- **Exercise data**
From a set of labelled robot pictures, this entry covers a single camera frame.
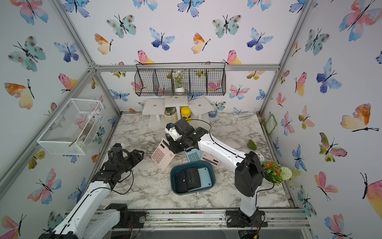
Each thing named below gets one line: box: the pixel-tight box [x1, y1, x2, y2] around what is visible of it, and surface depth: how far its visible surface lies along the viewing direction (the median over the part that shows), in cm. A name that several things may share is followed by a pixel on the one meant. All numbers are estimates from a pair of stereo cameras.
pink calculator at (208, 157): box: [200, 151, 221, 167], surface depth 93 cm
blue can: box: [208, 110, 218, 119], surface depth 120 cm
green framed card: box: [264, 113, 279, 135], surface depth 111 cm
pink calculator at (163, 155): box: [151, 137, 176, 171], surface depth 82 cm
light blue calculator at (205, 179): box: [197, 167, 213, 188], surface depth 88 cm
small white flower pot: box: [172, 70, 187, 93], surface depth 95 cm
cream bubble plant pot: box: [164, 106, 179, 123], surface depth 111 cm
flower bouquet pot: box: [261, 160, 302, 187], surface depth 75 cm
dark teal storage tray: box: [170, 160, 216, 195], surface depth 87 cm
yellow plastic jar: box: [180, 106, 192, 120], surface depth 107 cm
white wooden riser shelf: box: [142, 95, 214, 121], surface depth 106 cm
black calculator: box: [174, 167, 201, 194], surface depth 85 cm
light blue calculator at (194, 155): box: [184, 148, 204, 163], surface depth 96 cm
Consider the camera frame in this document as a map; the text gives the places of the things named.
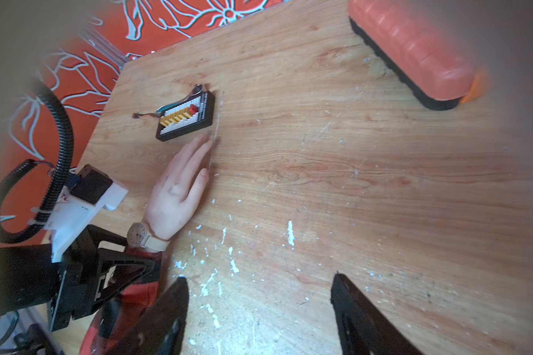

- **Assigned task**
Look through the entries and return each line that has the word "calculator" in it.

- **Answer for this exercise**
pink calculator at (208, 157): box: [200, 151, 221, 167], surface depth 93 cm
pink calculator at (163, 155): box: [151, 137, 176, 171], surface depth 82 cm
light blue calculator at (205, 179): box: [197, 167, 213, 188], surface depth 88 cm
black calculator: box: [174, 167, 201, 194], surface depth 85 cm
light blue calculator at (194, 155): box: [184, 148, 204, 163], surface depth 96 cm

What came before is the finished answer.